Esta idea finalmente se consolidó en el proyecto FIC “Evaluación del uso de alperujo (residuos de la producción de aceite de oliva) como ingrediente de alimentación en ganado caprino en la Región de Atacama”, llevado a cabo por la institución y financiado por el Gobierno Regional de Atacama.

La inclusión de alperujo a la dieta alimentaria en los caprinos es una gran ayuda para los crianceros que lo utilizan como fuente de alimentación para sus animales mezclados con otros ingredientes, como alfalfa.

Esta alternativa disminuye el problema de falta de alimentación animal, acrecentada por la falta de recurso hídrico en la región y, por otra parte, aumenta el consumo de carne caprina a nivel regional y nacional, gracias a una diferenciación de la carne por su alto contenido de ácidos grasos insaturados.

Durante 124 días se alimentaron cabritos con diferente proporción de alperujo en las dietas. Los animales se faenaron y se obtuvieron muestras de su tejido muscular. Luego de meses de investigación, el proyecto “Evaluación del uso del alperujo como ingrediente de alimentación en ganado caprino en la Región de Atacama”, liderado por el investigador Raúl Meneses, en conjunto con un equipo multidisciplinario de INIA, llegaron a la conclusión que, de acuerdo a los resultados preliminares, al agregar un 48,43% de alperujo en la dieta se incrementan los niveles de ácidos grasos insaturados, principalmente el ácido oleico y linoleico.

Raúl Meneses, ingeniero agrónomo a cargo del proyecto, habla sobre los beneficios de costo que tiene esta técnica para los crianceros: “Deshidratar el alperujo es muy fácil y de bajo costo. El secado se puede hacer al aire libre, sobre un plástico, lo que tiene una duración aproximada de 20 días en invierno.

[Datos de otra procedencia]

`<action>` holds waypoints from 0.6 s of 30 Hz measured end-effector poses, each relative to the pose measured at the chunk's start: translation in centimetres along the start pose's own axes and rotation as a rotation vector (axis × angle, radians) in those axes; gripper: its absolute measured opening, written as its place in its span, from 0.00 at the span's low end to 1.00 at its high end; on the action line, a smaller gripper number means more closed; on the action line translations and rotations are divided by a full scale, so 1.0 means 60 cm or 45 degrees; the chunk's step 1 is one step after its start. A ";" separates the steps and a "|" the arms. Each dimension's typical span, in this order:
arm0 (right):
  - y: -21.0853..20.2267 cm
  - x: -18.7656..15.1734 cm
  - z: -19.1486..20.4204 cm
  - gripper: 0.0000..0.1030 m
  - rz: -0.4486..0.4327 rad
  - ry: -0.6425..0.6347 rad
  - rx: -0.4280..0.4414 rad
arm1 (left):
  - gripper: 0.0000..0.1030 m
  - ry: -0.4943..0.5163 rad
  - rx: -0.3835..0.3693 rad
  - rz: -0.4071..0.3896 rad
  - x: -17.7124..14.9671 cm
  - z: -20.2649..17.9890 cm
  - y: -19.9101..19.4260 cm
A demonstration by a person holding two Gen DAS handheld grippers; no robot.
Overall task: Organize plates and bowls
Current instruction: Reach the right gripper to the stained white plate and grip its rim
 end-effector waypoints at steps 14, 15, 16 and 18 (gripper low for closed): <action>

Hasta el momento el alperujo es gratis y, teniendo en cuenta el traslado, el valor de 21 pesos por kilo, lo que disminuye considerablemente el costo de alimentación por animal”.

Por otra parte, además de las diferencias químicas significativas que han arrojado los resultados preliminares, los investigadores evaluaron las diferencias desde el punto de vista sensorial. Para esto, se estableció un panel de cata, conformado por investigadores de INIA y por representantes de los Prodesales de la comuna de Vallenar y Freirina. Verónica Arancibia, encargada del Centro Experimental Huasco, quien también ha sido parte del equipo de cata, explica: “Desde la última semana de febrero se han evaluado, dos veces a la semana, tres cortes de la carne de cabrito –lomo, pierna y costilla- en dos tipos de preparaciones. Esta evaluación sensorial se someterá a una evaluación estadística para determinar si hay diferencias estadísticamente significativas. La idea de este proyecto es poder difundir la carne de cabrito de la zona como un producto alto en ácido oleico, que se ajusta a las tendencias del mercado actual que apuntan al consumo de alimentación saludable”.

Los paneles de cata de carne de cabrito, están constituidos por un equipo multidisciplinario de profesionales del área, ya que cuentan con un especialista en alimentación animal, un economista agrario, ingenieros en alimentos y técnicos agrícolas. Cabe destacar que esta es la primera evaluación sensorial de carne de cabrito que se hace en la región de Atacama.